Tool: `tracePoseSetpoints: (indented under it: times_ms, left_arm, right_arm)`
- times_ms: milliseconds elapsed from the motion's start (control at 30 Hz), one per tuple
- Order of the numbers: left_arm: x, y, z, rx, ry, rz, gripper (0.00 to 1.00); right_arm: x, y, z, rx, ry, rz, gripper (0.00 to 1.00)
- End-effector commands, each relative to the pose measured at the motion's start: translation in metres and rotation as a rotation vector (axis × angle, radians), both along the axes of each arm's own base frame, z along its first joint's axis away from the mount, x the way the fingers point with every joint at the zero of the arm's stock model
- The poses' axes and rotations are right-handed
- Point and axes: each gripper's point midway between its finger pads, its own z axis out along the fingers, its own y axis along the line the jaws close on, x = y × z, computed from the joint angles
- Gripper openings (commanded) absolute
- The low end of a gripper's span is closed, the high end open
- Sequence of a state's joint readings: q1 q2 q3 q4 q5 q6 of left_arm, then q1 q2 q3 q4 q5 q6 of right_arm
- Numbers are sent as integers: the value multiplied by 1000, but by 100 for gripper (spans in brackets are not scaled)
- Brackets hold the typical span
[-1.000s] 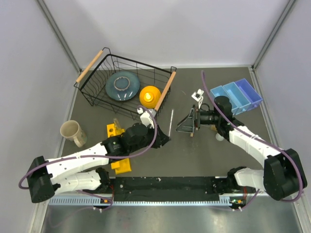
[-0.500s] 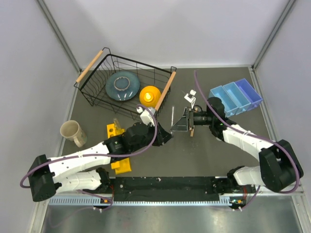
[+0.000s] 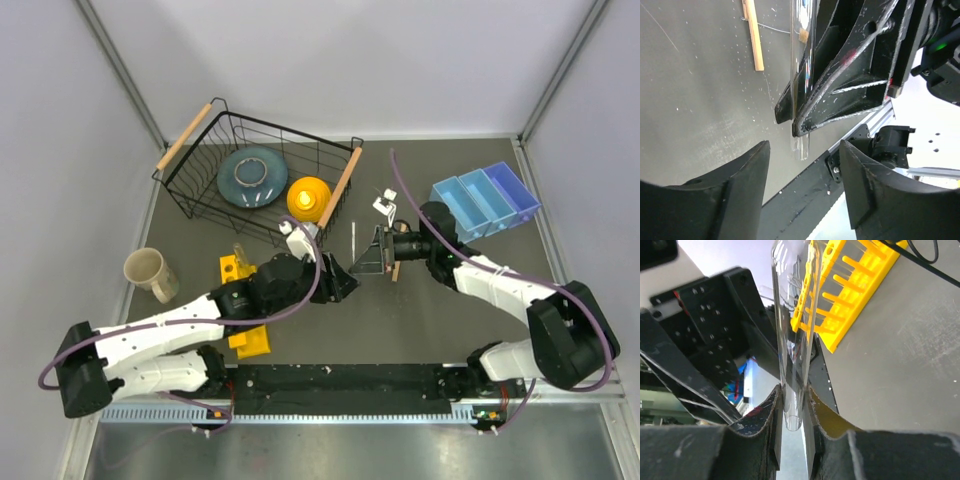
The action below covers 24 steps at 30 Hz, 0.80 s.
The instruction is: Organize the chemistry lab equipment
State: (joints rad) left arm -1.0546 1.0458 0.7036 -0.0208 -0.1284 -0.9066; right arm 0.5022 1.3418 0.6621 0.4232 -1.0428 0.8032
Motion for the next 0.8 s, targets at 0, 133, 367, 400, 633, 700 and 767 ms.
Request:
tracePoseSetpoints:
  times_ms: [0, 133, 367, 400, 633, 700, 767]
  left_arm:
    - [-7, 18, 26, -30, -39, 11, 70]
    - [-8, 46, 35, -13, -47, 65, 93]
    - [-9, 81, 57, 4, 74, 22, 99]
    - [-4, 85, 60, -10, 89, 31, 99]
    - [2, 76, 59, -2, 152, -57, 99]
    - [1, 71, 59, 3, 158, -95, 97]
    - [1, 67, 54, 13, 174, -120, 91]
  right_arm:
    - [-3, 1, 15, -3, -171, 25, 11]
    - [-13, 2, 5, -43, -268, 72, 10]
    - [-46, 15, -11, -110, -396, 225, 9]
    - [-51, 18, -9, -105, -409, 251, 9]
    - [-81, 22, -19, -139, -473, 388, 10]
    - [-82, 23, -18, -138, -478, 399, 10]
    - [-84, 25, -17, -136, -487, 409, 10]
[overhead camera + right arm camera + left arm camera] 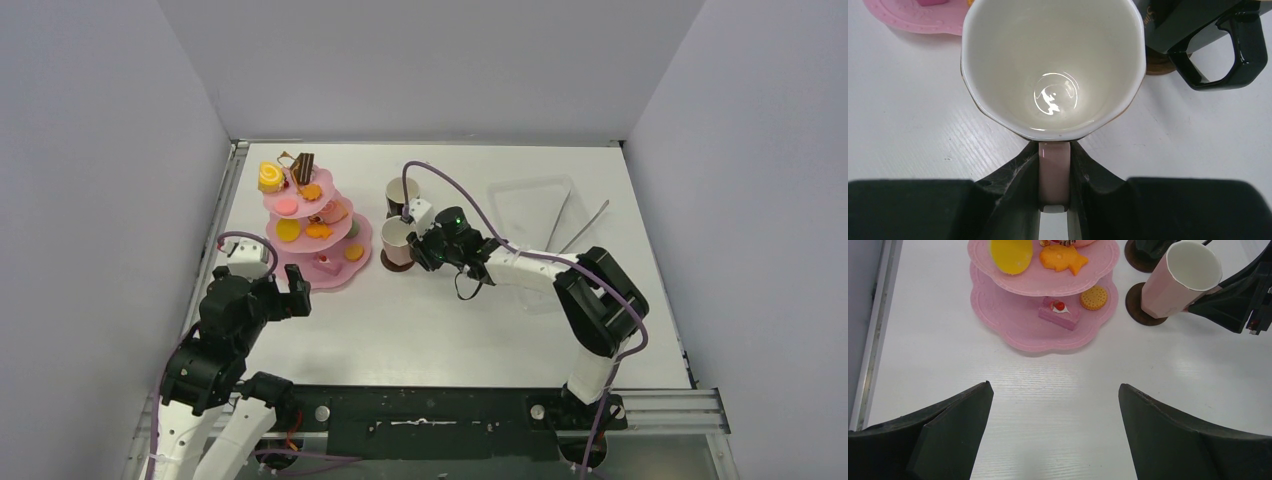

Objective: Serve the afternoon tea

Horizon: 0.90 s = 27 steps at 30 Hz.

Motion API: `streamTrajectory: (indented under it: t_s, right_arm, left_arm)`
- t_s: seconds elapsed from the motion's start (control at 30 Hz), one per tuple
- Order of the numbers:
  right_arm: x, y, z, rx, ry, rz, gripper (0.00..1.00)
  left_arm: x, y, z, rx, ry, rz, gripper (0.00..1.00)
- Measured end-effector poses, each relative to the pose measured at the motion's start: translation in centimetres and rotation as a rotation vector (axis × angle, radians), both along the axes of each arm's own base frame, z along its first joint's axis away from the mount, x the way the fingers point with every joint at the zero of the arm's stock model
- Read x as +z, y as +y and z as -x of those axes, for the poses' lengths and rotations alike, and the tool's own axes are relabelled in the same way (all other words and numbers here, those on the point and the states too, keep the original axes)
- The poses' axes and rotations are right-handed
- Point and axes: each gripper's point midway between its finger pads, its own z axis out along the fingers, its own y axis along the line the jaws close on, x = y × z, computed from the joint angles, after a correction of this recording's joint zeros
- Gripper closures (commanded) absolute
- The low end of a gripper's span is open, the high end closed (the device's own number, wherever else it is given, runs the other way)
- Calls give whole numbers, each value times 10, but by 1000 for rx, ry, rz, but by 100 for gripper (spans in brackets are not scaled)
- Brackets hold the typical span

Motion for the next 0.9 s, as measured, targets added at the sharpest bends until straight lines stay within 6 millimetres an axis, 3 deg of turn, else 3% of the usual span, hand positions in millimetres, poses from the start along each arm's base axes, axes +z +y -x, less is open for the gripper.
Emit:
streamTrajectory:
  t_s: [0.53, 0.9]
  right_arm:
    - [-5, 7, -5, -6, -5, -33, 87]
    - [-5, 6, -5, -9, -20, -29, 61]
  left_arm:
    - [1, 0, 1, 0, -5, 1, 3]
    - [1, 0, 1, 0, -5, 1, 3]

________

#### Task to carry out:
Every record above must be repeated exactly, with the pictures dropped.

#### Output of the task:
Tool: `tracePoseSetpoints: (indented under it: times_ms, left_arm, right_arm)`
- times_ms: milliseconds elapsed from the motion's start (control at 30 Hz), one per tuple
- Order of the numbers: left_arm: x, y, z, rx, ry, rz, gripper (0.00 to 1.00); right_arm: x, y, z, rx, ry, rz, gripper (0.00 to 1.00)
- End-effector commands, each relative to the pose measured at the motion's start: translation in metres and rotation as a rotation vector (axis × angle, radians), both along the axes of each arm's own base frame, z along its first joint's axis away from the mount, x the way the fingers point with every joint at the zero of the arm's stock model
- The poses' axes and rotations are right-handed
- Point and axes: each gripper's point midway between its finger pads, its own z axis out along the fingers, its own y axis along the line the jaws close on, x = y × z, computed from the joint angles
- Gripper openings (commanded) absolute
- The low end of a gripper's span is closed, the high end open
- Sequence of a state's joint readings: q1 q2 q3 q4 q5 q6 of left_arm, then q1 q2 q3 q4 q5 q6 of right_arm
- Numbers are sent as integers: the value multiplied by 1000, but by 100 for gripper (spans in brackets are not scaled)
- Brackets hold the typical span
[-1.000s] 
[-0.500s] 
[+0.000s] 
The action below covers 24 steps at 30 Hz, 0.80 s.
The instruction is: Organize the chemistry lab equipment
State: (joints rad) left arm -1.0546 1.0458 0.7036 -0.0208 -0.1284 -0.9066; right arm 0.5022 1.3418 0.6621 0.4232 -1.0428 0.8032
Motion for the next 0.8 s, targets at 0, 133, 367, 400, 633, 700 and 767 ms.
Request:
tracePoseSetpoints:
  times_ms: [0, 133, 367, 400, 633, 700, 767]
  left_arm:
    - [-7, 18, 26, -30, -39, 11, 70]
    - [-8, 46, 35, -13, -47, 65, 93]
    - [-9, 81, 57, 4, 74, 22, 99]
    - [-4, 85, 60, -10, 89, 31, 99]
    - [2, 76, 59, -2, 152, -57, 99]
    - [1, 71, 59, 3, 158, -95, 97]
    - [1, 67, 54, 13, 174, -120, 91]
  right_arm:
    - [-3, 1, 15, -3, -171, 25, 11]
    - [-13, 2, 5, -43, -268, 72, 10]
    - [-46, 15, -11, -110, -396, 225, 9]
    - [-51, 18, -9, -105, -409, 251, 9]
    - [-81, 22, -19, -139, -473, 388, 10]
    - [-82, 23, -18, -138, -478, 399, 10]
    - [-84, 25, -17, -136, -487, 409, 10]
[overhead camera + right arm camera + left arm camera] 

Objective: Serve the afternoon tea

Horizon: 0.90 s = 27 steps at 30 Hz.

Motion API: `streamTrajectory: (indented under it: t_s, right_arm, left_arm)`
- t_s: seconds elapsed from the motion's start (control at 30 Hz), one per tuple
- Order of the numbers:
  right_arm: x, y, z, rx, ry, rz, gripper (0.00..1.00)
  left_arm: x, y, z, rx, ry, rz, gripper (0.00..1.00)
- Measured end-effector poses, each relative to the pose measured at the motion's start: translation in centimetres and rotation as a rotation vector (axis × angle, radians), both along the axes of each arm's own base frame, z along its first joint's axis away from the mount, x the way the fingers point with every joint at the zero of the arm's stock model
- Read x as +z, y as +y and z as -x of those axes, for the poses' lengths and rotations alike, and the tool's own axes are relabelled in the same way (all other words and numbers here, those on the point and the states too, keep the original axes)
- The poses' axes and rotations are right-handed
- Point and axes: each gripper's point midway between its finger pads, its own z axis out along the fingers, its own y axis along the line the jaws close on, x = y × z, computed from the joint angles, after a correction of this recording's joint zeros
- Gripper closures (commanded) absolute
- The low end of a gripper's span is open, the high end closed (the device's own number, wherever else it is given, runs the other way)
- Calls give whole numbers, each value times 10, but by 1000 for rx, ry, rz, but by 100 for gripper (spans in brackets are not scaled)
- Brackets hold the typical span

Motion for the next 0.9 s, as measured, targets added at the sharpest bends until straight lines stay within 6 millimetres an axis, 3 deg of turn, else 3% of the usual span, hand positions in millimetres, poses from the start along each arm's base axes, axes +z +y -x, less is open for the gripper.
Emit:
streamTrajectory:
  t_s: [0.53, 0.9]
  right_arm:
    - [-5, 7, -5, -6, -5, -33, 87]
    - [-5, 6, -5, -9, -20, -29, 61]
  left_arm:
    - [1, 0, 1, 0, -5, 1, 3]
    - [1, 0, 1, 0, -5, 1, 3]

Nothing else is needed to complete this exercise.